The Internet has become a major tool in European organised crime, which uses it for drugs and human trafficking and money laundering as well as cybercrime, Europol's top official said Wednesday.
There has been a marked increase over the last two years in criminal groups turning to the Web to commit crimes regarded as "more traditional" rather than purely computer-based crime, Europol director Rob Wainwright said.
"Using the Internet has become much more mainstream," Wainwright said at the release of the policing body's bi-annual organised crime threat assessment (OCTA).
"It has now become the principle facilitator for organised crime."
The OCTA report said: "In addition to the high-tech crimes of cybercrime -- payment card fraud, the distribution of child abuse material and audio visual piracy -- extensive use of the Internet now also underpins illicit drug synthesis, extraction and distribution."
The Web was also extensively used to recruit human trafficking victims, facilitate illegal immigration, supply counterfeit commodities and traffick in endangered species, the report said.
"It was also widely used as a secure communication and money laundering tool by criminals," it added.
Organised crime groups derived more than 1.5 billion euros from payment card fraud in the EU, the report estimated.
Europol's 37-page report looked at the development of organised crime over the last 24 months.
Organised criminal groups were crossing national, ethnic and business lines more than ever, it said.
The financial crisis and the fFinancial constraints it caused had made people "more likely to be recruited by criminal groups for example drug couriers or 'money mules'."
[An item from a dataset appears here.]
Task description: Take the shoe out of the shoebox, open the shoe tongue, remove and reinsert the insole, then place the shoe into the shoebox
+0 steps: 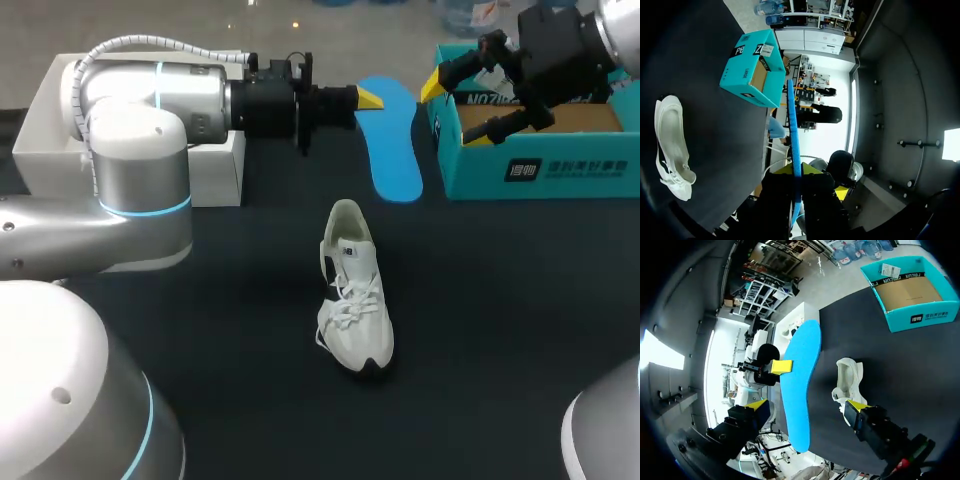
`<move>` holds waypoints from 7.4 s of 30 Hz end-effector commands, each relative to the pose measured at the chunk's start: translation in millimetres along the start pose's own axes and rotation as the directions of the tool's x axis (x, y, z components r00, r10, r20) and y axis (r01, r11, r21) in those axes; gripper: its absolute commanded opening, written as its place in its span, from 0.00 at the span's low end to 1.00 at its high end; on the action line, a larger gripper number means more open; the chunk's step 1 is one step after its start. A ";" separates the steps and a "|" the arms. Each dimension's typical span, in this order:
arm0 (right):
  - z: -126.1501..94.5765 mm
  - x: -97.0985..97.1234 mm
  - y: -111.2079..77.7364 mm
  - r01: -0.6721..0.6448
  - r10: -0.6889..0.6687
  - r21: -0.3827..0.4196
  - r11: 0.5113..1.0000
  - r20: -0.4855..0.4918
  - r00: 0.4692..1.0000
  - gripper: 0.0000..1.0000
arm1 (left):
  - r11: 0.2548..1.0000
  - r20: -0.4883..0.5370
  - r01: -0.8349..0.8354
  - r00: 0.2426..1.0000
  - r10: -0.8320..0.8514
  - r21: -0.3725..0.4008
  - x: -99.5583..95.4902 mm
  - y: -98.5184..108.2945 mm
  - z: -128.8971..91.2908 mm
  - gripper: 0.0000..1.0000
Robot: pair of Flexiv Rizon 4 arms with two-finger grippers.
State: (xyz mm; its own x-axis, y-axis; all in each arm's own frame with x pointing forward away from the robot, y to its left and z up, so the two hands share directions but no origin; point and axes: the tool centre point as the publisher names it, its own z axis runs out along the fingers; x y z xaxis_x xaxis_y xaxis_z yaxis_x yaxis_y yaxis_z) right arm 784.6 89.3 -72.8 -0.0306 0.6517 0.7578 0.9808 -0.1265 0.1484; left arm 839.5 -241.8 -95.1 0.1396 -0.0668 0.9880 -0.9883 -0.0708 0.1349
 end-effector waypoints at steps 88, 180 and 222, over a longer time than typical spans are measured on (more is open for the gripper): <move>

Criminal activity was located around five key hubs, the report added.
The Netherlands and Belgium was the main co-ordination centre for drug distribution in Europe.
The Baltic states of Lithuania, Estonia, Latvia -- and Kaliningrad in Russia -- were the main points for the transit of illicit goods from Russia and home to violent groups with international reach.
Spain and Portugal remained a transit point for cocaine and cannabis resin and for human trafficking.
Bulgaria, Romania and Greece had seen the greatest expansion as a result of increased trafficking via the Black Sea illicit commodities and an significant increase in illegal immigration.
Finally southern Italy remained a centre for counterfeit currency and commodities as well as a centre for human trafficking.
The report, which will go to justice and home affairs ministries around the EU, will help governments set crime-fighting priorities for the next two years, Wainwright said.